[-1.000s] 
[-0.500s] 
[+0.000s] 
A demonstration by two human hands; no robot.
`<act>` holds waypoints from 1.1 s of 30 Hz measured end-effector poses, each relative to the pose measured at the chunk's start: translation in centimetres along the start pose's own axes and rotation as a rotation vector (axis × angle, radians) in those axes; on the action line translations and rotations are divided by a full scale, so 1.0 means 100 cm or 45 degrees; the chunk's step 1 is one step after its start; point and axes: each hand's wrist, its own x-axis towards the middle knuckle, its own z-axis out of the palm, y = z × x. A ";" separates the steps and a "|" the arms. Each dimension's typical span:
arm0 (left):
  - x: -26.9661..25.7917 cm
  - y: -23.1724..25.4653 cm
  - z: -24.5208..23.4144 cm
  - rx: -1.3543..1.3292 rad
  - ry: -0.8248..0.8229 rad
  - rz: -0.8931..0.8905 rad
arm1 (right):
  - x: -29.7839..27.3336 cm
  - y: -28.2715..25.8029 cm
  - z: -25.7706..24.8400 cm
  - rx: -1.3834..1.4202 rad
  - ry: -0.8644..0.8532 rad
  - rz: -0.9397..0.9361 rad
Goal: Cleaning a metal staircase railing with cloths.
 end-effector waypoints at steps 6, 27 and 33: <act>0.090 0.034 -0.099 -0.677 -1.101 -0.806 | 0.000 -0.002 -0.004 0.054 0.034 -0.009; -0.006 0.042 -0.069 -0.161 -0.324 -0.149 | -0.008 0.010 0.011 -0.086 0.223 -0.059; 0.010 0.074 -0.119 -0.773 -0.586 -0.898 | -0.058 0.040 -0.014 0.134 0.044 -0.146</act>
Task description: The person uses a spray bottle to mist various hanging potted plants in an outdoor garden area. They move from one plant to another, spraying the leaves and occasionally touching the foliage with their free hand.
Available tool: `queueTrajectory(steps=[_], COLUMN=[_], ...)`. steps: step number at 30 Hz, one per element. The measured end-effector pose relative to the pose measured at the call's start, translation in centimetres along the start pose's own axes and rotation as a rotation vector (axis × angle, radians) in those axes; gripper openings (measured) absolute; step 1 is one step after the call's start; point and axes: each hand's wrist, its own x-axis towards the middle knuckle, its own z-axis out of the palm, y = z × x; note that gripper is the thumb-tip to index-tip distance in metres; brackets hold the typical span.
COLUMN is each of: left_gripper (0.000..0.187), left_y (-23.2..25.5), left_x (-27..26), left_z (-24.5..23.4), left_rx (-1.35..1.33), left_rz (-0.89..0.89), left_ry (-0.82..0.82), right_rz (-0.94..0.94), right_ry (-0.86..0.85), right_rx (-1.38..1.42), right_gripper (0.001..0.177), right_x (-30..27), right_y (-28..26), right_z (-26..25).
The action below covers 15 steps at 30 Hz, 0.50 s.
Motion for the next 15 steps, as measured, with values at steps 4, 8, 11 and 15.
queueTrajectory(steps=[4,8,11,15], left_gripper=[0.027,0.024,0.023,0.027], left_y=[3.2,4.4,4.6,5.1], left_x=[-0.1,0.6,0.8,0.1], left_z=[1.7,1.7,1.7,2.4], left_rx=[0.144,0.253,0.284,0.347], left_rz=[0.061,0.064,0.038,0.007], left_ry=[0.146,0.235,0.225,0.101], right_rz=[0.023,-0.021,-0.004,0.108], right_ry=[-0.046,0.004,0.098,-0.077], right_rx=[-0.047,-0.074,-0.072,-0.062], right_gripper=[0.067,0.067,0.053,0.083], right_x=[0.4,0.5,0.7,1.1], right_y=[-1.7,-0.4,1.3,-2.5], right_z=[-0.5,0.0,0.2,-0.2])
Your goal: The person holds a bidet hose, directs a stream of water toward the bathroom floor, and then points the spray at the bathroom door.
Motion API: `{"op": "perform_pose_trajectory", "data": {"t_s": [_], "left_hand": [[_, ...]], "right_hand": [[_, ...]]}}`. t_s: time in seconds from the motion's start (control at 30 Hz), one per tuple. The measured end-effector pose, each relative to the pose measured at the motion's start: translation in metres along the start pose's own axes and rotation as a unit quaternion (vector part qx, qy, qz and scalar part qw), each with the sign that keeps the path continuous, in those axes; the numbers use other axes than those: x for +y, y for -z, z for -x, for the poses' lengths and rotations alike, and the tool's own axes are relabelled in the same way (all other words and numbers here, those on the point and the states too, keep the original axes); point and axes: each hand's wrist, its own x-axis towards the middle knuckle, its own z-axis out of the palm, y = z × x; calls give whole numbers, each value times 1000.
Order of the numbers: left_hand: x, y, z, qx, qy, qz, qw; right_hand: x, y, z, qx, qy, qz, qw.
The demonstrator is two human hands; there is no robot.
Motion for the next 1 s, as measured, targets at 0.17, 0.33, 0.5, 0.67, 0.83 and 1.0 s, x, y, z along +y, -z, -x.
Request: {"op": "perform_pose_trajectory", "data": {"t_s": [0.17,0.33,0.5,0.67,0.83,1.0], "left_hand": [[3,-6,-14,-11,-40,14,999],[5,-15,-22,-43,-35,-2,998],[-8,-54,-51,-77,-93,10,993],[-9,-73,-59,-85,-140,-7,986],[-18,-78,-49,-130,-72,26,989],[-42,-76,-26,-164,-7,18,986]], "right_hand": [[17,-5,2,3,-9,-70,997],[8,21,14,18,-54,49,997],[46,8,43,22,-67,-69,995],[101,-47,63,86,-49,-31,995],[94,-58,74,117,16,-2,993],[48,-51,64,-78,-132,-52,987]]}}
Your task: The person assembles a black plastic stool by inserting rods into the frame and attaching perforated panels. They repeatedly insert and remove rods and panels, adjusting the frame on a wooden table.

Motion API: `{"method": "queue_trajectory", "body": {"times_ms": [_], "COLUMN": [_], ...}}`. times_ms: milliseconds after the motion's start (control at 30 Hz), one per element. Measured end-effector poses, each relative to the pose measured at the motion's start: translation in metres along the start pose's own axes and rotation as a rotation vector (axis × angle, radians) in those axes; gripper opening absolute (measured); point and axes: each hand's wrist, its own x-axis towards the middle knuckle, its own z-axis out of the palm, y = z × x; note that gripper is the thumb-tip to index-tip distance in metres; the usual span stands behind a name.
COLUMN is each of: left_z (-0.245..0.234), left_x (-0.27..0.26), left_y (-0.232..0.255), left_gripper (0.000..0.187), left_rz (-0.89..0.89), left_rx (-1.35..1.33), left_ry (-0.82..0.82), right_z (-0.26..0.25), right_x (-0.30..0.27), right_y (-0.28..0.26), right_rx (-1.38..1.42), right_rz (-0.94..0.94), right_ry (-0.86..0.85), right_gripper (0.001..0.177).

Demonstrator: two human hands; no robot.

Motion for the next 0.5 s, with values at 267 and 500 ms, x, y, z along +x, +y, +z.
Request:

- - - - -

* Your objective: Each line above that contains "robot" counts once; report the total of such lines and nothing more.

* Exercise answer: 3